Deputy public prosecutor Datuk Raja Rozela Raja Toran told the Kuala Lumpur High Court that they could not do such a thing without hearing all the evidence from witnesses.
“The defence is raising the immunity issue to challenge the decision of the prosecution to file charges against the accused.
“The defence could have filed a judicial review before a civil court to state the accused enjoyed immunity but did not do so,” Raja Rozela said in her submission at the close of the prosecution’s case.
“But they did not do that, My Lord, instead they waited until the end of the case to do so. And this is why we say it is odd for them to wait until the last minute to raise the immunity,” she said.

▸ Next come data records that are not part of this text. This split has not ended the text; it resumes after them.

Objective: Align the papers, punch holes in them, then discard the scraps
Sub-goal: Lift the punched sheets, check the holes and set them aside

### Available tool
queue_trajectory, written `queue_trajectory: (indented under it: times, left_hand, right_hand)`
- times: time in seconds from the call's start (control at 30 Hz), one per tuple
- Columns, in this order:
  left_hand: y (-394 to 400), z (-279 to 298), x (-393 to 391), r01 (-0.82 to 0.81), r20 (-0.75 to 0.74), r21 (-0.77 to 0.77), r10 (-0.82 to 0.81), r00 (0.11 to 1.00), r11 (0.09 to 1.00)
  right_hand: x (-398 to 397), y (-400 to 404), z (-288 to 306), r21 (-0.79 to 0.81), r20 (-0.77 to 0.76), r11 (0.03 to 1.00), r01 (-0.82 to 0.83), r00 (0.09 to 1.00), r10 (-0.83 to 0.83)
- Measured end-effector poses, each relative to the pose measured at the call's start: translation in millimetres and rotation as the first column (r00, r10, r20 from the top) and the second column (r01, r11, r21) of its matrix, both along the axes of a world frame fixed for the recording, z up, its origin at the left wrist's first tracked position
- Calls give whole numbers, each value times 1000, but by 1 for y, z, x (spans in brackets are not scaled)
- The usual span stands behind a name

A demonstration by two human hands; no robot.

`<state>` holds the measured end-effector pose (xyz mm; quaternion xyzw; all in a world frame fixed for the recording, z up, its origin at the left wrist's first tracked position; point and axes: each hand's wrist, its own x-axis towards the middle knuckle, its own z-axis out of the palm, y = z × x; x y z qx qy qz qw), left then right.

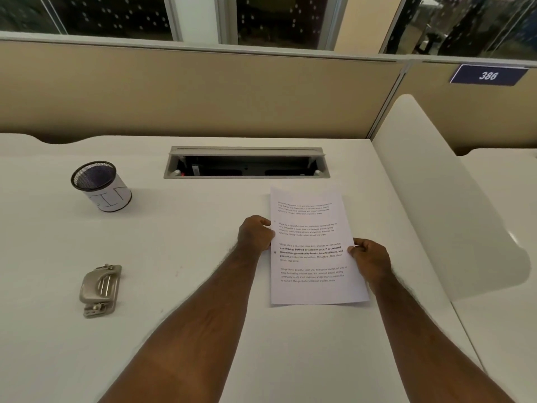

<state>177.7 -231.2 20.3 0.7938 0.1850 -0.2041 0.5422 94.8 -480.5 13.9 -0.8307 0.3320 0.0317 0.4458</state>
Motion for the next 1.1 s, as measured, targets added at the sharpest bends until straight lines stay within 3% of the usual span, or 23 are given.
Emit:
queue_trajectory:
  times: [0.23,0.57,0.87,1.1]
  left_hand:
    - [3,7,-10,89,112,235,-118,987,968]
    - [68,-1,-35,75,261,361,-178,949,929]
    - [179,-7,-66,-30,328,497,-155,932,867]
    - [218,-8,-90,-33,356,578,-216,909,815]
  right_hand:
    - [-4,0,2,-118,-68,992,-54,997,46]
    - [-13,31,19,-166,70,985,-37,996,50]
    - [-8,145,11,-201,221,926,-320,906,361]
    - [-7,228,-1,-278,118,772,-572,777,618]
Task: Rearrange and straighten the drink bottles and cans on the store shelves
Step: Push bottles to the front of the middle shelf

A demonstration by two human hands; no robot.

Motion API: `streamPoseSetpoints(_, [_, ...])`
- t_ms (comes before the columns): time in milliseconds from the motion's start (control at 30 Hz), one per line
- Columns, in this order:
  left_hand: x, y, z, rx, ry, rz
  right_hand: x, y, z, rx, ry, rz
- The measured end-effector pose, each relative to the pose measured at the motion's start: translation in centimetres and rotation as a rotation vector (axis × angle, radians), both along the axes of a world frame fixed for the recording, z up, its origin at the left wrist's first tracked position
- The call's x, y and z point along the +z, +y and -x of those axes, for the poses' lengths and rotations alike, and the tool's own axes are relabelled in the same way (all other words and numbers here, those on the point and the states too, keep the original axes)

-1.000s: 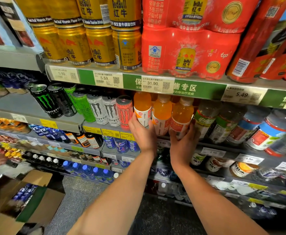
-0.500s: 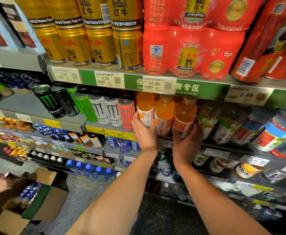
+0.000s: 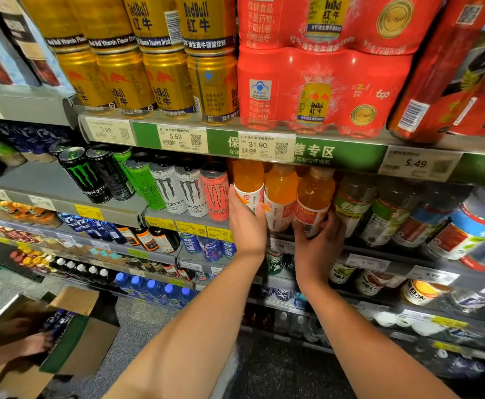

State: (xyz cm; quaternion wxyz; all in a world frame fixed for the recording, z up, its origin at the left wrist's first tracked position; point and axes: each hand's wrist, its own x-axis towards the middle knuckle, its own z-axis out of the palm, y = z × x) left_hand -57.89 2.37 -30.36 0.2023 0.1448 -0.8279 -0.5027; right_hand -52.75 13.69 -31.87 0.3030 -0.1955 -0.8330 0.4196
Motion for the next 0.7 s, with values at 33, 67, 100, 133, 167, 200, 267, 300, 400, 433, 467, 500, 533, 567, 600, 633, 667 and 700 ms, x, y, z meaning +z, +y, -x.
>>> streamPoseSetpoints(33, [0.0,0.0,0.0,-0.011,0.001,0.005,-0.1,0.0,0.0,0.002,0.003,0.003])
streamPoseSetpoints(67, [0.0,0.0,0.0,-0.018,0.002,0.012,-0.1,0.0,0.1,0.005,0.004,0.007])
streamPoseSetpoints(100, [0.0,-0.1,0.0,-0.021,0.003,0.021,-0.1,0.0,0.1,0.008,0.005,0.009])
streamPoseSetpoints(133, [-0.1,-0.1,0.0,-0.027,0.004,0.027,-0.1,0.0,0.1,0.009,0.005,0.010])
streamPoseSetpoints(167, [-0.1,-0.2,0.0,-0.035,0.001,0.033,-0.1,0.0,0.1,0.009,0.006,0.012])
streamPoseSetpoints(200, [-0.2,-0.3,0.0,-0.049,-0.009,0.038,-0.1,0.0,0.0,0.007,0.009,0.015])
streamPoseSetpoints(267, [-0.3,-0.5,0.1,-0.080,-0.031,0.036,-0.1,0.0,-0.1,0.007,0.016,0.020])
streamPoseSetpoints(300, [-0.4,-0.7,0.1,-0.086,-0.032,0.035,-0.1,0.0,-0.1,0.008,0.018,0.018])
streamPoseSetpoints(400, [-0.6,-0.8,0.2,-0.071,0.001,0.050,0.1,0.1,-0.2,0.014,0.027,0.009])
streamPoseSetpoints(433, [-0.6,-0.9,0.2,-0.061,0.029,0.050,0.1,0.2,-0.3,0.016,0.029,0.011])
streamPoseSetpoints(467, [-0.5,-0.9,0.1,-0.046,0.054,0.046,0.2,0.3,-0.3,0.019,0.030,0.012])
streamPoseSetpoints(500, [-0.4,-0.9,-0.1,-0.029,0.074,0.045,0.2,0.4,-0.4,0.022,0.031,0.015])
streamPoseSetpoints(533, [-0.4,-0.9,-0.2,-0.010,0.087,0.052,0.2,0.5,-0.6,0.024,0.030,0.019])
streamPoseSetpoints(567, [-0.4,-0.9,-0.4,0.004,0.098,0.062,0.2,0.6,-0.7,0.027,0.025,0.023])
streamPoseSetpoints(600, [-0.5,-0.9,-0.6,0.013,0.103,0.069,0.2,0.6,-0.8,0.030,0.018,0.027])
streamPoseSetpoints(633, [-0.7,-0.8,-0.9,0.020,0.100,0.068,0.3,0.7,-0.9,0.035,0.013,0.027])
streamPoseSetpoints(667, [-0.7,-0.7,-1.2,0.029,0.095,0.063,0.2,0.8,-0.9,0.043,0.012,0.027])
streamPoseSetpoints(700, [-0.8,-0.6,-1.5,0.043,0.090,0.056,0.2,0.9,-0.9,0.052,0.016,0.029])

“What we are saying, it should be raised at the beginning, at the earliest possible stage, and the best opportunity to do so was when the charges were first read out at the Sessions Court,” she said, adding that Ahmad Zahid’s lawyers had never said anything about immunity when he was charged in October 2018 in the Sessions Court and when the case was transferred to the High Court in March 2019.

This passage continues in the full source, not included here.